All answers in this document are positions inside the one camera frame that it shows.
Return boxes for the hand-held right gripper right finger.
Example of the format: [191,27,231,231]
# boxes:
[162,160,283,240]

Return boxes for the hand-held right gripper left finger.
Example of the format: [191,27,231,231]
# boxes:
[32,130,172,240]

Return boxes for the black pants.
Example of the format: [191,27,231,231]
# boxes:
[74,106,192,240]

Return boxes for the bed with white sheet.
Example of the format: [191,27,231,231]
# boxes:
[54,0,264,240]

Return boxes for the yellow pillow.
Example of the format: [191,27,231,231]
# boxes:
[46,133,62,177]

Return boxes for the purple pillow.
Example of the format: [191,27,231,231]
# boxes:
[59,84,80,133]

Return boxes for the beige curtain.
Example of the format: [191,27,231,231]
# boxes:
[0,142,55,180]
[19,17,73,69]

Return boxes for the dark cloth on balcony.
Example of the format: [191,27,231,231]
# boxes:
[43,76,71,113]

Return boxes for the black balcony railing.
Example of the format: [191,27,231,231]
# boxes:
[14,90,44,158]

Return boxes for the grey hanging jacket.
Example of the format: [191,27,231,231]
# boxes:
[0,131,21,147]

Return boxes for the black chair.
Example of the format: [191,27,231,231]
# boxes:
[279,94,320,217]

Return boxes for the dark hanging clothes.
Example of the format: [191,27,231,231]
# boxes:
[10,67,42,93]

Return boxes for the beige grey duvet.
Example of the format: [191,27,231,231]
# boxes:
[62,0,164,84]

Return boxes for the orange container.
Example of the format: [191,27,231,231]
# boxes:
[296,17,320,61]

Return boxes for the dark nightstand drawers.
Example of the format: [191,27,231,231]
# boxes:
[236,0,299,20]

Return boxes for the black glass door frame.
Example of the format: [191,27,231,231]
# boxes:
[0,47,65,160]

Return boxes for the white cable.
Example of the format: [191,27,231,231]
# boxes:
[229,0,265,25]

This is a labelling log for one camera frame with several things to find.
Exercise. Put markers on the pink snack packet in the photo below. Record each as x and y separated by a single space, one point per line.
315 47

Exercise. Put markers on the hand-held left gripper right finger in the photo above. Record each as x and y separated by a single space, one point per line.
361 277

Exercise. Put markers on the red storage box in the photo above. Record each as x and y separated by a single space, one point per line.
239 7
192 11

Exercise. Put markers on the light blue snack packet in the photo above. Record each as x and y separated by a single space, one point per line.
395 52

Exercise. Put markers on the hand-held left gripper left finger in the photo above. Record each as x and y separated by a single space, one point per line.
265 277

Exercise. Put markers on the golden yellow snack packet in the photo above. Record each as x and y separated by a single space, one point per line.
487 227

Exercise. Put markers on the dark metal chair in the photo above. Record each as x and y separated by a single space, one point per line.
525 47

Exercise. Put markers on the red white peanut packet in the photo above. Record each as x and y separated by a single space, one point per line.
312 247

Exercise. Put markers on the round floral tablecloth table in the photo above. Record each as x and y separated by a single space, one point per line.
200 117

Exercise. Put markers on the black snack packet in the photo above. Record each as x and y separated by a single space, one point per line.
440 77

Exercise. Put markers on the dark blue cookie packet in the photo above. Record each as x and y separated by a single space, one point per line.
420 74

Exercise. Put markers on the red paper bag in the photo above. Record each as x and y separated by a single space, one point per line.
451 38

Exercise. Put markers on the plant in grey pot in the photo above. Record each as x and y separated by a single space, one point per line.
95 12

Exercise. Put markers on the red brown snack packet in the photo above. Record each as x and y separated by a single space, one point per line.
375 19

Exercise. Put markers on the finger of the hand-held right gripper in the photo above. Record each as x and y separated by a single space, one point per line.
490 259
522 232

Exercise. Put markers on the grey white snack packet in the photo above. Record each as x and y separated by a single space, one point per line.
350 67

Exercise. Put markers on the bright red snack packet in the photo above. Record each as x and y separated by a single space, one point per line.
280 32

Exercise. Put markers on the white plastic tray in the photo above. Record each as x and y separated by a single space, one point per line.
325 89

→ ASSIGNMENT
The whole listing above is to be restated word for word.

→ OUTPUT OF THE EXERCISE
All answers in this document are positions inside the one camera frame that it shows.
Return boxes for the hand-held right gripper right finger.
Example of the format: [191,27,231,231]
# boxes:
[162,160,283,240]

Return boxes for the hand-held right gripper left finger.
Example of the format: [191,27,231,231]
# boxes:
[32,130,172,240]

Return boxes for the black pants.
Example of the format: [191,27,231,231]
# boxes:
[74,106,192,240]

Return boxes for the bed with white sheet.
Example of the format: [191,27,231,231]
# boxes:
[54,0,264,240]

Return boxes for the yellow pillow.
Example of the format: [191,27,231,231]
# boxes:
[46,133,62,177]

Return boxes for the purple pillow.
Example of the format: [191,27,231,231]
# boxes:
[59,84,80,133]

Return boxes for the beige curtain.
Example of the format: [191,27,231,231]
# boxes:
[0,142,55,180]
[19,17,73,69]

Return boxes for the dark cloth on balcony.
Example of the format: [191,27,231,231]
# boxes:
[43,76,71,113]

Return boxes for the black balcony railing.
Example of the format: [191,27,231,231]
# boxes:
[14,90,44,158]

Return boxes for the grey hanging jacket.
Example of the format: [191,27,231,231]
# boxes:
[0,131,21,147]

Return boxes for the black chair.
Example of the format: [191,27,231,231]
# boxes:
[279,94,320,217]

Return boxes for the dark hanging clothes.
Example of the format: [191,27,231,231]
# boxes:
[10,67,42,93]

Return boxes for the beige grey duvet.
Example of the format: [191,27,231,231]
# boxes:
[62,0,164,84]

Return boxes for the orange container.
Example of the format: [191,27,231,231]
# boxes:
[296,17,320,61]

Return boxes for the dark nightstand drawers.
Example of the format: [191,27,231,231]
# boxes:
[236,0,299,20]

Return boxes for the black glass door frame.
Example of the format: [191,27,231,231]
# boxes:
[0,47,65,160]

Return boxes for the white cable.
Example of the format: [191,27,231,231]
# boxes:
[229,0,265,25]

This is a labelling log for one camera frame with several things to find.
Exercise. Put markers on the pink snack packet in the photo below. Record each as x and y separated by a single space, one point per line.
315 47

Exercise. Put markers on the hand-held left gripper right finger in the photo above. Record each as x and y separated by a single space, one point per line.
361 277

Exercise. Put markers on the red storage box in the photo above. Record each as x and y separated by a single space, one point per line.
239 7
192 11

Exercise. Put markers on the light blue snack packet in the photo above. Record each as x and y separated by a single space, one point per line.
395 52

Exercise. Put markers on the hand-held left gripper left finger in the photo above. Record each as x and y separated by a single space, one point per line.
265 277

Exercise. Put markers on the golden yellow snack packet in the photo above. Record each as x and y separated by a single space, one point per line.
487 227

Exercise. Put markers on the dark metal chair in the photo above. Record each as x and y separated by a single space, one point per line.
525 47

Exercise. Put markers on the red white peanut packet in the photo above. Record each as x and y separated by a single space, one point per line.
312 247

Exercise. Put markers on the round floral tablecloth table in the photo above. Record each as x and y separated by a single space, one point per line.
200 117

Exercise. Put markers on the black snack packet in the photo above. Record each as x and y separated by a single space, one point per line.
440 77

Exercise. Put markers on the dark blue cookie packet in the photo above. Record each as x and y separated by a single space, one point per line.
420 74

Exercise. Put markers on the red paper bag in the photo above. Record each as x and y separated by a single space, one point per line.
451 38

Exercise. Put markers on the plant in grey pot in the photo above. Record each as x and y separated by a single space, one point per line.
95 12

Exercise. Put markers on the red brown snack packet in the photo above. Record each as x and y separated by a single space, one point per line.
375 19

Exercise. Put markers on the finger of the hand-held right gripper in the photo above. Record each as x and y separated by a single space, one point per line.
490 259
522 232

Exercise. Put markers on the grey white snack packet in the photo above. Record each as x and y separated by a single space, one point per line.
350 67

Exercise. Put markers on the bright red snack packet in the photo above. Record each as x and y separated by a single space, one point per line.
280 32

Exercise. Put markers on the white plastic tray in the photo above. Record each as x and y separated by a single space, one point per line.
325 89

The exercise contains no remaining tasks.